By John Hampton
1. Don't believe every poll you read. If you're in the polling business, you might want to brush up those resumes.
2. Don't overlook the silent, hidden voters. How could that many people be that overlooked? It's not like this election didn't have a miserable, monotonous lifespan that consumed the national conversation for months. It's amazing what people don't want to see and hear.
3. The message is greater than the messenger. There's no debating that President-elect Trump is a deeply-flawed messenger. He is not what I would call an example of a life that is flourishing in Jesus. He is someone who gave voice to some views that are deeply held by many who feel disenfranchised from those who govern us. The broken condition of American politics on both sides of the aisle was highlighted on Tuesday night, and it will be some time before we even understand what the new normal is. But politics as usual has been served notice. I think that message came across.

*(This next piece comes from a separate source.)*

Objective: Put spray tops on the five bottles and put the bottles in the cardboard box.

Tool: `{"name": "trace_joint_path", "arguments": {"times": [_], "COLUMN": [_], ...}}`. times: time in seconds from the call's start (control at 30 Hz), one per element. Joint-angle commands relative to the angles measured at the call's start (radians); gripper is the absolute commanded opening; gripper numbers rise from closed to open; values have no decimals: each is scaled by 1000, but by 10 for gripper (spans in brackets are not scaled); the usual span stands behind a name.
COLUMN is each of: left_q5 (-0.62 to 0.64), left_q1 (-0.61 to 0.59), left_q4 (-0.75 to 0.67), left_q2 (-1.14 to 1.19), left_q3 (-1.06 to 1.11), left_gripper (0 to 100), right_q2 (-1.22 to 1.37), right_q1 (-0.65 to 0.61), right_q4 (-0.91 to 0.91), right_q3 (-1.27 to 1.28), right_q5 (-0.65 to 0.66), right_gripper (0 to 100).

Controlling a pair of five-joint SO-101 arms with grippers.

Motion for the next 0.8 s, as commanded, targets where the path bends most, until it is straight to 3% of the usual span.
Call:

4. There are a lot of disillusioned people right now. Frankly, I was prepared to minister to those on one side of the political spectrum to deal with their losses and misplaced hopes. And that is still real, but that sense of concern and support needs to be extended to the other side, and I don't think anybody in my circles saw that coming. Whenever people vote, there are winners and there are losers. What some believe to be a "miracle," others see as a nightmare. All of us live in the same country and every one of us matters to God.
5. There is a lot of opportunity to point people to a higher hope and more unshakeable kingdom. Whether you are elated or deflated over the outcome of the election, the need to speak of something that transcends the kingdoms of men is still real and needed. Let's not go back to our idolatry of confusing the political machinery of the United States of America--or any other country for that matter--with the powerful ministry of the Kingdom of God. Nothing happened on Tuesday that changed our hope, our mission, or our message and that would be true no matter who got elected.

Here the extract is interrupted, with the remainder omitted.